→ Problem statement
Find the lines below that contain the string "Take". Copy each one.

Start of Data listing

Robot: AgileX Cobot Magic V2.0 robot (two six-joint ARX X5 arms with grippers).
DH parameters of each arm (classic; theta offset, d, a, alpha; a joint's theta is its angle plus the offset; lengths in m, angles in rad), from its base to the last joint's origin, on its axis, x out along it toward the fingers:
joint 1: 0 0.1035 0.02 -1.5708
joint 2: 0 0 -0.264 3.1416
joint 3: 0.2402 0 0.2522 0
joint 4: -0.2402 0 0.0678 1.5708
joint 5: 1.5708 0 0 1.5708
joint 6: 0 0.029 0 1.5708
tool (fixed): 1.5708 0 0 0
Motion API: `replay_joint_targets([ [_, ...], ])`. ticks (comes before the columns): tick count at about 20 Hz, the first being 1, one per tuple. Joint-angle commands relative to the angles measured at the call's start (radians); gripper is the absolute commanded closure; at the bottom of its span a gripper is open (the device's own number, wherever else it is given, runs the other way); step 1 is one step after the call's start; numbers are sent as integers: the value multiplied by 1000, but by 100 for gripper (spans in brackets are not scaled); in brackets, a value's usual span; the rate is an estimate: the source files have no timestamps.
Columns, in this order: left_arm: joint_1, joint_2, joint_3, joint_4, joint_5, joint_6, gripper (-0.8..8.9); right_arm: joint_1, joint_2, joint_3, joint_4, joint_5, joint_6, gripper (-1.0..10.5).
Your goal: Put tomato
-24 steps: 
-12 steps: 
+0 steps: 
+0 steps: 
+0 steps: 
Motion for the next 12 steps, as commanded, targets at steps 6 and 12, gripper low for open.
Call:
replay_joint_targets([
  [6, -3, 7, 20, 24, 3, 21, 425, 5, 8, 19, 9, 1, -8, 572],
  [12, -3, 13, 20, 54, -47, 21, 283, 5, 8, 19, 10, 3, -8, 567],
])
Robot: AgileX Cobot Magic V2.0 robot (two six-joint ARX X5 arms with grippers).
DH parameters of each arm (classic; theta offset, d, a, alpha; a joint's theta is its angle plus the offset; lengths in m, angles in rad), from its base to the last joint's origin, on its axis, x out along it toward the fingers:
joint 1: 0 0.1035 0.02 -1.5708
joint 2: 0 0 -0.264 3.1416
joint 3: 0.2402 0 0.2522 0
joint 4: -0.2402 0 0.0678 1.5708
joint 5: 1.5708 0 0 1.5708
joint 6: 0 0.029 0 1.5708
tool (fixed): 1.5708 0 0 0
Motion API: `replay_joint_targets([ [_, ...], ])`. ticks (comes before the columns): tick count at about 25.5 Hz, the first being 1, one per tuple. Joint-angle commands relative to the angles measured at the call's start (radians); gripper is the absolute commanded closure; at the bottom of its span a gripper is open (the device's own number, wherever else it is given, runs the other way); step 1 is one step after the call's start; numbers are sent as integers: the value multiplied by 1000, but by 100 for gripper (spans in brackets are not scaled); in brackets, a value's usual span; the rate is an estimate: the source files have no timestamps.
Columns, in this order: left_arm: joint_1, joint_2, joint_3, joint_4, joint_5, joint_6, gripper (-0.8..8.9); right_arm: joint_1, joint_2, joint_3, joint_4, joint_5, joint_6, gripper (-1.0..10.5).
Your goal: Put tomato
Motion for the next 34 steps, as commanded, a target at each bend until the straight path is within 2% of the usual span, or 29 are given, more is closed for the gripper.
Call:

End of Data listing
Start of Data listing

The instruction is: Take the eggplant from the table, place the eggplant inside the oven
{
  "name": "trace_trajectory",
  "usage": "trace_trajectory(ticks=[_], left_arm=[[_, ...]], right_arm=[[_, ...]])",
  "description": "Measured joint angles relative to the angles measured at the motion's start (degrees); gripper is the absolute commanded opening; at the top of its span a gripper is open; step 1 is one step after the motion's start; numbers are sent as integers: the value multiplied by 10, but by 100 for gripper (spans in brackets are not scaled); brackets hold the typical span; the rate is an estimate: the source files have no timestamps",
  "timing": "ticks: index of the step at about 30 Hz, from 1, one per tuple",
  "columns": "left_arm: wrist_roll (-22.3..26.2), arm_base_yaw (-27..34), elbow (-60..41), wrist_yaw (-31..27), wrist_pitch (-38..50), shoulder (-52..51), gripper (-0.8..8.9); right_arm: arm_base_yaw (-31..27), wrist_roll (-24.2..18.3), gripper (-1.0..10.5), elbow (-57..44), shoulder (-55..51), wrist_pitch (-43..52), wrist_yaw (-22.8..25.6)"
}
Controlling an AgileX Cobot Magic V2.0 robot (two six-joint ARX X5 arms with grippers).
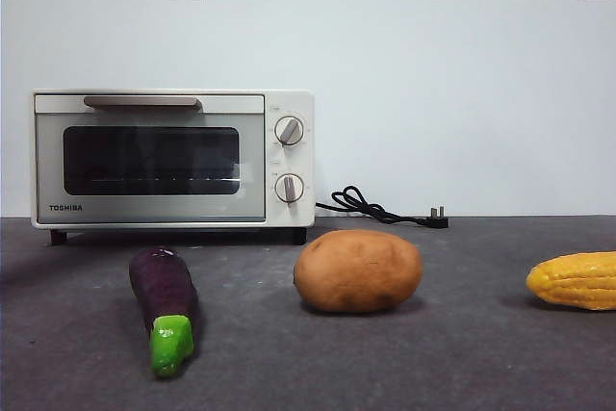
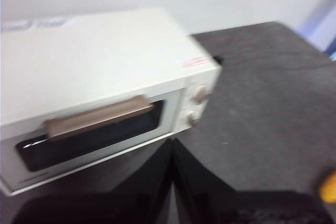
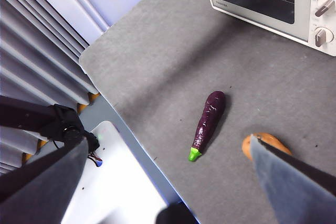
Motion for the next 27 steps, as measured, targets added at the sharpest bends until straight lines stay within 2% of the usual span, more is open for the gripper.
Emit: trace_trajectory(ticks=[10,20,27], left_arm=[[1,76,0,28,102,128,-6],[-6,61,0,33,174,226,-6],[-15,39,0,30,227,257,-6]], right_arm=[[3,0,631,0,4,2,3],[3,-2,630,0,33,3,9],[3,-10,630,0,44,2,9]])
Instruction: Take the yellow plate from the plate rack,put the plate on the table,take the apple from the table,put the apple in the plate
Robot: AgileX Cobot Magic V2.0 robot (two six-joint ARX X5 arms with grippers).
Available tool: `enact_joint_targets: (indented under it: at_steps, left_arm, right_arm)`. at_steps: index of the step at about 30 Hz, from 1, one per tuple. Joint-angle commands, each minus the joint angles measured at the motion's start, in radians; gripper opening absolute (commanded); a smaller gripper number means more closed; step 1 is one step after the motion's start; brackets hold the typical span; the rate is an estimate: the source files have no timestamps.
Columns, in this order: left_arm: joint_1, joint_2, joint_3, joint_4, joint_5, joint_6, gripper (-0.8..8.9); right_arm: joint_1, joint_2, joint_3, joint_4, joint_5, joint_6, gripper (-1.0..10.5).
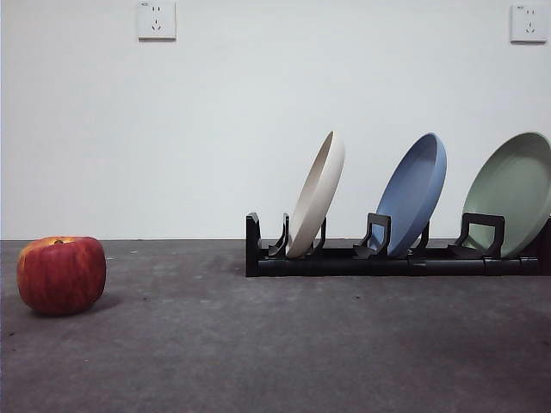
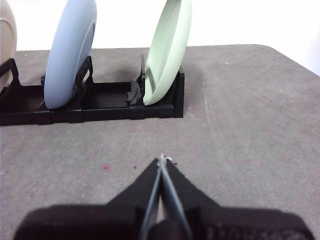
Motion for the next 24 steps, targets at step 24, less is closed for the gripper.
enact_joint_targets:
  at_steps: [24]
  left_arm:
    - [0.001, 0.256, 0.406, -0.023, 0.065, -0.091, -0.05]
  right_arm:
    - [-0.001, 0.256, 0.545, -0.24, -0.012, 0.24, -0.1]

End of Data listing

→ Answer to this exercise
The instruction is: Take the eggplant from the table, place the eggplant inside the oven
Instruction: Take the yellow plate from the plate rack,put the plate on the table,take the apple from the table,put the apple in the plate

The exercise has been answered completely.